Welcome to the PAGES project! This project introduces a proof-of-concept system aimed at enhancing the audio book listening experience through the generation of ambient music tailored to the tone and content of audiobooks.
The system utilizes several popular models to achieve its goal:
-
Whisper API: This component extracts text from audio data, providing the book text needed for analysis and music generation.
-
LLaMA 2: LLaMA is a Large Language Model, which we use here to extract the tone and content information from the book text, which is then used to generate music.
-
MusicGen: MusicGen is a music generation model which is prompted to generate music based on the qualities extracted by the LLaMA model. Since MusicGen is able to accept both text and audio prompts, it is able to create seamless transitions between sections of differing tones in the text, enhancing the integration of music with the narrative tone.
The result is an ambient music generation system that dynamically adapts to the content for which it is generating.

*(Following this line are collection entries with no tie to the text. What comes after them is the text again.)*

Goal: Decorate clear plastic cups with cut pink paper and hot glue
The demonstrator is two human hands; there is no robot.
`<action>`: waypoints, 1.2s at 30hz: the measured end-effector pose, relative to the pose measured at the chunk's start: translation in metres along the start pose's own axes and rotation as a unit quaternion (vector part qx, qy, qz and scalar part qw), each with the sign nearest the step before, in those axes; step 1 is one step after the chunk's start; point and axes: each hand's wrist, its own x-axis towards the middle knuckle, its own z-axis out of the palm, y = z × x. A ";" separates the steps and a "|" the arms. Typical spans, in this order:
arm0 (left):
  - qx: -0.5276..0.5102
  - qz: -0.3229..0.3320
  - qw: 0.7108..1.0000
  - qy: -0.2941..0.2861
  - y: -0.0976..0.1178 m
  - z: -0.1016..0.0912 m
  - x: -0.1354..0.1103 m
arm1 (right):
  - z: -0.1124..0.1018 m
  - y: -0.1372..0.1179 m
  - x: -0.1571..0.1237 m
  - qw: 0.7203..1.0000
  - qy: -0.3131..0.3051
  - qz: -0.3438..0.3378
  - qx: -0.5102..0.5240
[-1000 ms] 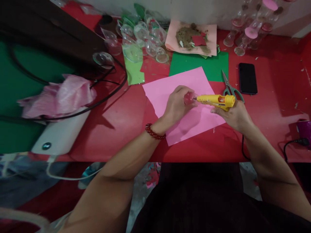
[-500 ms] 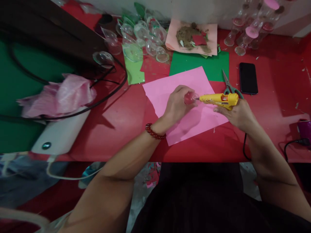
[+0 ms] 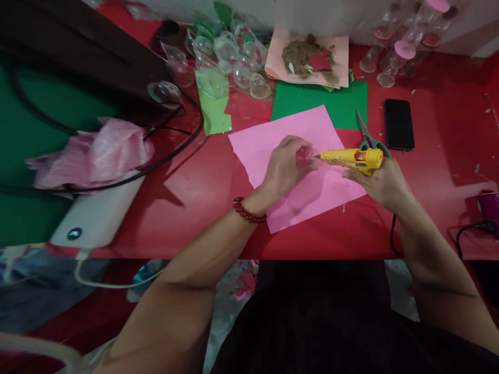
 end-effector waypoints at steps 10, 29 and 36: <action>0.013 -0.003 1.000 0.006 0.003 0.001 -0.001 | 0.000 -0.002 -0.001 0.999 -0.020 -0.006 0.028; 0.010 -0.001 1.000 0.001 -0.007 0.002 0.000 | 0.002 0.004 0.001 0.998 0.041 0.006 0.043; 0.028 -0.018 0.999 0.005 -0.009 0.009 0.004 | -0.024 0.008 -0.012 0.988 0.149 0.040 -0.030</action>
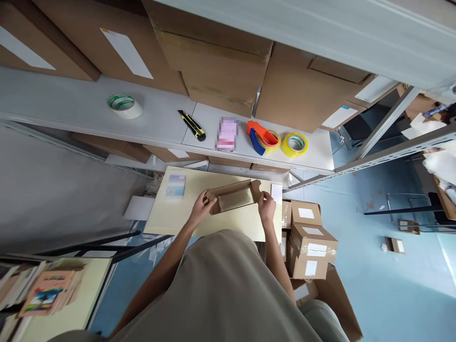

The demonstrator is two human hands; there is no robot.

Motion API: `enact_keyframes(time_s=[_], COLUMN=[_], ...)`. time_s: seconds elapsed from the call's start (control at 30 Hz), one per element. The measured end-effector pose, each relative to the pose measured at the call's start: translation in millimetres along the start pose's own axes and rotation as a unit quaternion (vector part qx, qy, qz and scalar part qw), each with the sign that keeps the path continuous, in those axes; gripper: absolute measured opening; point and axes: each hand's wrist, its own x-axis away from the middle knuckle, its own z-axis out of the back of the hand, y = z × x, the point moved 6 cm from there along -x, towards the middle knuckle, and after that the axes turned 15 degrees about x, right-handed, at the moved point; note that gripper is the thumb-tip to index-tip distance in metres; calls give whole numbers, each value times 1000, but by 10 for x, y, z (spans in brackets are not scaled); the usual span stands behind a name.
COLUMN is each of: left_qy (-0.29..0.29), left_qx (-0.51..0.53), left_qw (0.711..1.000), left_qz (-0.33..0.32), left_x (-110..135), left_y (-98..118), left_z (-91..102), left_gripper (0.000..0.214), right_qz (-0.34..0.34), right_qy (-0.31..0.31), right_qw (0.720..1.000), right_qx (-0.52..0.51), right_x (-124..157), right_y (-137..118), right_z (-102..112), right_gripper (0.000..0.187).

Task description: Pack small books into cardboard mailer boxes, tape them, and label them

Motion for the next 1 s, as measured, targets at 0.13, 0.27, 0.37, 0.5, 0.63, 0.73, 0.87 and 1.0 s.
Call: enact_keyframes(time_s=[0.13,0.27,0.37,0.5,0.63,0.73,0.87,1.0], left_qy=[19,-20,-18,-7,-43,-60,-59,-75], left_qx=[-22,-39,-57,-51,-46,-58,-87,-150], left_qw=[999,999,998,998,997,996,993,984], left_qz=[19,-24,-36,-37,-33,-37,-50,-63], left_x=[8,126,168,125,61,59,103,114], left_y=[-57,71,202,285,214,146,136,182], left_z=[212,256,288,418,512,512,469,429], left_gripper=[58,56,61,70,74,72,63,50], right_qz=[-14,-2,-14,-44,-67,-68,-67,-57], right_qy=[-40,-63,-92,-145,-170,-172,-160,-156], right_qw=[999,998,991,960,945,945,956,972], right_qx=[9,-10,-92,-235,-271,-271,-235,-164], right_x=[269,493,602,666,627,570,516,500], right_y=[77,10,-36,-40,21,39,14,-29], right_z=[-84,-152,-203,-291,-376,-450,-561,-667], right_gripper=[52,57,69,81,76,76,84,86])
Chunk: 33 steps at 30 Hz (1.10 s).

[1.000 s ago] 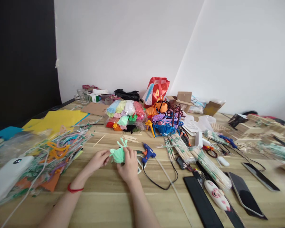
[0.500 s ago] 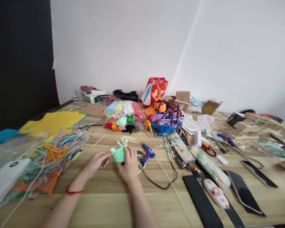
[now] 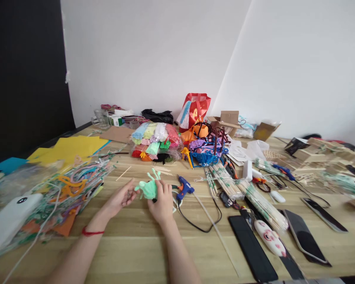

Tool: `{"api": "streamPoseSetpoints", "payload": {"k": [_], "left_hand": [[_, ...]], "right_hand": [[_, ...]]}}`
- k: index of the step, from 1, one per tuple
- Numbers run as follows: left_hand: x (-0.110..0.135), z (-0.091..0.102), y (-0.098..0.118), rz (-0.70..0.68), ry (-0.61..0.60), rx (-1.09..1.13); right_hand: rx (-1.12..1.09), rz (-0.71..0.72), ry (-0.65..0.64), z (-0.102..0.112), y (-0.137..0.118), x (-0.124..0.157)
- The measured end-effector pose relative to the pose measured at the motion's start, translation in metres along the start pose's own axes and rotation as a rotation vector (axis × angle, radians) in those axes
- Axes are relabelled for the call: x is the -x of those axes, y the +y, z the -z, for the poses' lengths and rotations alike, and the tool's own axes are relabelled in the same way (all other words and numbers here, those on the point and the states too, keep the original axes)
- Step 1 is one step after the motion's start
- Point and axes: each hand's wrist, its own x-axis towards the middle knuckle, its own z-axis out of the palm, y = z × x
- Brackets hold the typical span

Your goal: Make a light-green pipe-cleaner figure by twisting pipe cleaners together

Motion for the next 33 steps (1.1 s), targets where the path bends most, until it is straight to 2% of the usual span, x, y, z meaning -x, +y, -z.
{"api": "streamPoseSetpoints", "payload": {"k": [4,9,11,13,18,20,22,27,33], "left_hand": [[0.001,0.003,0.0,-0.028,-0.025,-0.015],[0.003,0.005,0.001,-0.009,-0.18,0.079],[0.003,0.004,0.002,0.002,-0.197,0.114],[0.001,0.003,0.001,-0.032,-0.123,0.117],[-0.003,0.001,0.003,-0.212,0.205,0.041],[-0.003,0.0,0.004,-0.276,0.272,-0.035],[-0.002,0.0,0.005,-0.326,0.244,-0.111],[0.005,-0.003,0.005,-0.367,0.03,-0.192],[0.007,-0.005,0.004,-0.612,0.052,-0.257]], "right_hand": [[-0.005,0.002,-0.006,0.001,0.0,0.0],[-0.025,-0.006,0.003,0.001,-0.001,-0.001],[-0.049,-0.009,-0.004,0.001,-0.002,-0.001],[-0.081,-0.033,0.002,0.0,-0.003,-0.001],[-0.197,-0.181,0.081,0.001,-0.002,-0.003],[-0.258,-0.243,0.1,0.001,0.0,-0.004],[-0.329,-0.303,0.124,0.001,0.001,-0.005],[-0.533,-0.431,0.17,-0.001,0.003,-0.007],[-0.698,-0.542,0.132,-0.004,0.004,-0.008]]}}
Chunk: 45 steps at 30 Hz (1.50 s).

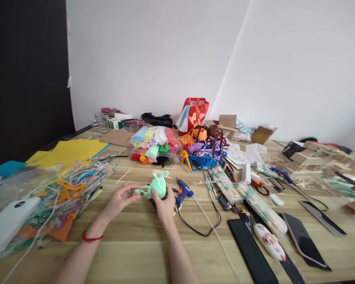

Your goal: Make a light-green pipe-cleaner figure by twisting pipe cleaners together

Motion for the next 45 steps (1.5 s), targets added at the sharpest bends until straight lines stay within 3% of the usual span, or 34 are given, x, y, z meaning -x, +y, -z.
{"api": "streamPoseSetpoints", "payload": {"k": [4,8,12,17,22,28,35,45], "left_hand": [[-0.001,0.001,-0.004,-0.002,0.048,0.046],[-0.003,0.005,-0.009,0.128,0.18,0.133],[-0.005,0.005,-0.009,0.225,0.313,0.372],[-0.005,-0.002,-0.005,0.334,0.347,0.609],[-0.007,-0.003,-0.007,0.342,0.374,0.757],[-0.008,0.003,-0.012,0.312,0.386,0.944],[-0.007,0.006,-0.01,0.346,0.378,1.055],[0.001,-0.003,-0.004,0.354,0.178,0.943]], "right_hand": [[0.01,-0.027,-0.018,0.0,-0.001,0.001],[-0.002,-0.061,-0.07,0.0,-0.009,0.005],[-0.162,-0.113,-0.265,-0.002,-0.014,0.011],[-0.378,-0.184,-0.484,-0.005,-0.014,0.014],[-0.614,-0.363,-0.478,-0.003,-0.018,0.013],[-0.854,-0.462,-0.513,0.006,-0.02,0.011],[-0.76,-0.324,-0.365,0.003,-0.021,0.006],[-0.724,-0.311,-0.398,0.009,-0.026,0.004]]}}
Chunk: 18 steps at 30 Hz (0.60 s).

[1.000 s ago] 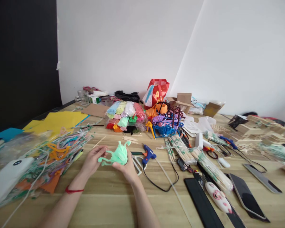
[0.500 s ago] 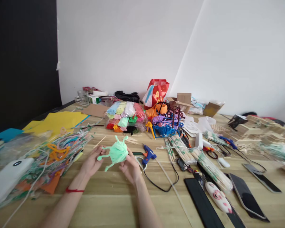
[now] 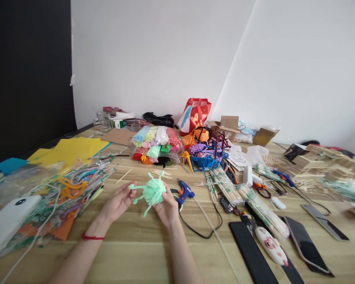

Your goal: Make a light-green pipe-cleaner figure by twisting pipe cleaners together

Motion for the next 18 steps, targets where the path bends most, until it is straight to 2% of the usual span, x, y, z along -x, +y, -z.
{"api": "streamPoseSetpoints", "payload": {"k": [8,18], "left_hand": [[0.008,-0.011,0.008,0.025,-0.179,-0.071],[0.001,0.0,0.004,-0.004,-0.11,-0.209]], "right_hand": [[-0.048,-0.039,0.02,-0.001,0.001,0.0],[0.002,-0.022,0.045,-0.001,-0.001,0.0]]}}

PAGES is designed to work locally on your machine using a Flask web application. To use the system, follow these steps:
-
Install Dependencies: Make sure you have all the necessary dependencies installed. Details can be found in the
requirements.txt
file. -
Run Flask Application: Start the Flask application by running the
app.py
file:python app.py
-
Access the Web Interface: Once the Flask application is running, access the web interface by navigating to
http://localhost:5001
in your web browser. -
Upload Audio Files: Use the web interface to upload your audiobook files. Alternatively, you can record yourself reading a book directly through the web interface.
-
Text Extraction: The Whisper system will automatically extract text from the uploaded audio files, and begin the text extraction process using the LLaMA large language model.
-
Generate Ambient Music: After the text extraction is complete, the MusicGen model will then generate ambient music based on the analyzed text and extracted musical qualities.
-
Enjoy: After the music generation process is complete, you can listen to the generated ambient music alongside your input audio directly through the web interface. The inferface allows you to balance the volume of the ambient music and the input audio, and you can also listen to some of our pre-cooked examples.